*DIRECTIONS FOR THIS TASK*. Your task is to copy the stretch of lines in the records below that begins with the line containing "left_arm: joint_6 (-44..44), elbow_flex" and ends with the line containing "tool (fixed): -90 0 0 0", exactly as written, with nothing added.

•••

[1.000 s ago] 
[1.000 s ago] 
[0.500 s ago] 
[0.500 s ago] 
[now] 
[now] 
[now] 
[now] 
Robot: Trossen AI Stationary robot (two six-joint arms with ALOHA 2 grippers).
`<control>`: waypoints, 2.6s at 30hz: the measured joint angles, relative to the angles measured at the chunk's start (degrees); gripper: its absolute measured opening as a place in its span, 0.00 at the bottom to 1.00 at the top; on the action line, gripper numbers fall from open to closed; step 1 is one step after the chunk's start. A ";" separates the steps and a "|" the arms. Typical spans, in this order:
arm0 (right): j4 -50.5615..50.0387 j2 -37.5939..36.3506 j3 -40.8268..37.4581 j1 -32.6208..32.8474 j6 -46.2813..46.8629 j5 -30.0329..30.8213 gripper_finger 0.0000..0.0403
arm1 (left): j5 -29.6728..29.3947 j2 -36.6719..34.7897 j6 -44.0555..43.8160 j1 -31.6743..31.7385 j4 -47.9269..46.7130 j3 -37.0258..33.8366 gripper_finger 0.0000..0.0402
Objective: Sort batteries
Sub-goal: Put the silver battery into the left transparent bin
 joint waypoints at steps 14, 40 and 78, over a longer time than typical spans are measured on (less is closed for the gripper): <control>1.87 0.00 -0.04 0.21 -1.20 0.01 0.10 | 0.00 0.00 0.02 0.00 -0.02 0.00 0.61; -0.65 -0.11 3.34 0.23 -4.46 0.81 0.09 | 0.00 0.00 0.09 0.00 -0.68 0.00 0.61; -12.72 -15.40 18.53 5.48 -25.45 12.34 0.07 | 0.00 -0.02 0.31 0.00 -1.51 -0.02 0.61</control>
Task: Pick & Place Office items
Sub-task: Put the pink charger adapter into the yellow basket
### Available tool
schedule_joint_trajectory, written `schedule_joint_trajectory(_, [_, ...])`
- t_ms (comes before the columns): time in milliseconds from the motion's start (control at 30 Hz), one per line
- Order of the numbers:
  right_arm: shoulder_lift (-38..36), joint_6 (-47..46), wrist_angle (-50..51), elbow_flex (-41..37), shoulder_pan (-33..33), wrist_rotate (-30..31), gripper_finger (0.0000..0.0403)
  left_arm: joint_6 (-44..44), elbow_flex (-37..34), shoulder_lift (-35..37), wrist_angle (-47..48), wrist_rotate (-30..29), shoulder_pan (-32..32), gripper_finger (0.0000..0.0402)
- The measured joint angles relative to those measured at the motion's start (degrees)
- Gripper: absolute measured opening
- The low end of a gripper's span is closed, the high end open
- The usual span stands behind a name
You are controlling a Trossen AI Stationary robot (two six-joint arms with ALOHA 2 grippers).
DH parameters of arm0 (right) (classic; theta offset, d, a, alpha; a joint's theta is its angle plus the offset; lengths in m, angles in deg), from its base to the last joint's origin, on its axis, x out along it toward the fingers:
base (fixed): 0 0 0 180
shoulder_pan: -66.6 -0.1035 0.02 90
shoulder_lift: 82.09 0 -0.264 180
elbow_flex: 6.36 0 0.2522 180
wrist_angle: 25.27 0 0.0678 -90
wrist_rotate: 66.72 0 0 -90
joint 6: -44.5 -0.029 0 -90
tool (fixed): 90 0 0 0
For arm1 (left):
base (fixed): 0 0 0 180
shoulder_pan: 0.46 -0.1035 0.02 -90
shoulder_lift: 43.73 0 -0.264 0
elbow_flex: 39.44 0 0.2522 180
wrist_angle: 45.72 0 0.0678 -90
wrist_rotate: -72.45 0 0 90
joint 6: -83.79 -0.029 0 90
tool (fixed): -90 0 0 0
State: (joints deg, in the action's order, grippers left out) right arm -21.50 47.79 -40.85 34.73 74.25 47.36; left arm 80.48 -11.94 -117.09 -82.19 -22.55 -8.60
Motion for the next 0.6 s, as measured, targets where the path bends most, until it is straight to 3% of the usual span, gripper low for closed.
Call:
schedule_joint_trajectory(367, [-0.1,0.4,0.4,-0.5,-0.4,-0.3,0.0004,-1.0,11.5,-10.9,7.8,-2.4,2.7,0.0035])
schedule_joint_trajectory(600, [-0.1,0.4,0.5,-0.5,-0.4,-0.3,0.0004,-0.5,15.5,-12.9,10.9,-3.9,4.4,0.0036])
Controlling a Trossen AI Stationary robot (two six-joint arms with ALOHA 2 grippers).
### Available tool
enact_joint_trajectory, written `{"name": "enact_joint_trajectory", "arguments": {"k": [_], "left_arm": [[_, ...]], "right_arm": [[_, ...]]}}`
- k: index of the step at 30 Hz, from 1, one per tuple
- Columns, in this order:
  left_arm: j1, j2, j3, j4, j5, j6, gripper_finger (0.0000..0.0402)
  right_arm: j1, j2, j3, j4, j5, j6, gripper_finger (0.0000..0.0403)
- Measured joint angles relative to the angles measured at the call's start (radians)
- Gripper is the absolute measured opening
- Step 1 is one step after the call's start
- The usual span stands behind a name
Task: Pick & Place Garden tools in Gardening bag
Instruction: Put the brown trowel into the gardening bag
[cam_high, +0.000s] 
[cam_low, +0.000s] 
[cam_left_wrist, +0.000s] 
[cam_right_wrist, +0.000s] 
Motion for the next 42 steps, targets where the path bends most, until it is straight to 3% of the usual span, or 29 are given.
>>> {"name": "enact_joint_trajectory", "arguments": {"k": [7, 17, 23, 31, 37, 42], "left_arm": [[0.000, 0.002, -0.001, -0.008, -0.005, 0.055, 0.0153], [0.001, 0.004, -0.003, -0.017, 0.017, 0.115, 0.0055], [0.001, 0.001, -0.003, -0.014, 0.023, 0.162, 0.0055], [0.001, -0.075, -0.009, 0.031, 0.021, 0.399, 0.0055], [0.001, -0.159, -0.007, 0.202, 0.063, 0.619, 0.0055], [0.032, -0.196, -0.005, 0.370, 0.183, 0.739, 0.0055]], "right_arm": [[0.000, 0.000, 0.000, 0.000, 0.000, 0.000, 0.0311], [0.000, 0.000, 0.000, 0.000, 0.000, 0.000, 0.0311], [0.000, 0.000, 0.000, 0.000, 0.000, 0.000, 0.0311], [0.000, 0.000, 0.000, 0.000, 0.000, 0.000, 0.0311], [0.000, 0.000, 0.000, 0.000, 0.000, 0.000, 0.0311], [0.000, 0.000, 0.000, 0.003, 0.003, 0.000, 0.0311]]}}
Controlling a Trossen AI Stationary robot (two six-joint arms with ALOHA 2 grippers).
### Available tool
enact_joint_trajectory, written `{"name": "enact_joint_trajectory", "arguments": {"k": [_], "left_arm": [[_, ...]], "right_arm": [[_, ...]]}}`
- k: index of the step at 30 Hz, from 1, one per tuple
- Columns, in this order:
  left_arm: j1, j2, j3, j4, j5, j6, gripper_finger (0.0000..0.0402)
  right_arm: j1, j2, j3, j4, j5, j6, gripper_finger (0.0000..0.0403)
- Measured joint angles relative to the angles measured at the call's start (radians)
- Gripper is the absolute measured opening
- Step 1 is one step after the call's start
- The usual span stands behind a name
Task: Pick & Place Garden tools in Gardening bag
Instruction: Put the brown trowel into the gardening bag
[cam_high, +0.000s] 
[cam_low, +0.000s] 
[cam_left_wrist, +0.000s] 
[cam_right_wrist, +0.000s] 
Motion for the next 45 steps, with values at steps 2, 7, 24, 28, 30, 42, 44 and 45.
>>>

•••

*ANSWER BOX*.
  left_arm: joint_6 (-44..44), elbow_flex (-37..34), shoulder_lift (-35..37), wrist_angle (-47..48), wrist_rotate (-30..29), shoulder_pan (-32..32), gripper_finger (0.0000..0.0402)
- The measured joint angles relative to those measured at the motion's start (degrees)
- Gripper: absolute measured opening
- The low end of a gripper's span is closed, the high end open
- The usual span stands behind a name
You are controlling a Trossen AI Stationary robot (two six-joint arms with ALOHA 2 grippers).
DH parameters of arm0 (right) (classic; theta offset, d, a, alpha; a joint's theta is its angle plus the offset; lengths in m, angles in deg), from its base to the last joint's origin, on its axis, x out along it toward the fingers:
base (fixed): 0 0 0 180
shoulder_pan: -66.6 -0.1035 0.02 90
shoulder_lift: 82.09 0 -0.264 180
elbow_flex: 6.36 0 0.2522 180
wrist_angle: 25.27 0 0.0678 -90
wrist_rotate: 66.72 0 0 -90
joint 6: -44.5 -0.029 0 -90
tool (fixed): 90 0 0 0
For arm1 (left):
base (fixed): 0 0 0 180
shoulder_pan: 0.46 -0.1035 0.02 -90
shoulder_lift: 43.73 0 -0.264 0
elbow_flex: 39.44 0 0.2522 180
wrist_angle: 45.72 0 0.0678 -90
wrist_rotate: -72.45 0 0 90
joint 6: -83.79 -0.029 0 90
tool (fixed): -90 0 0 0

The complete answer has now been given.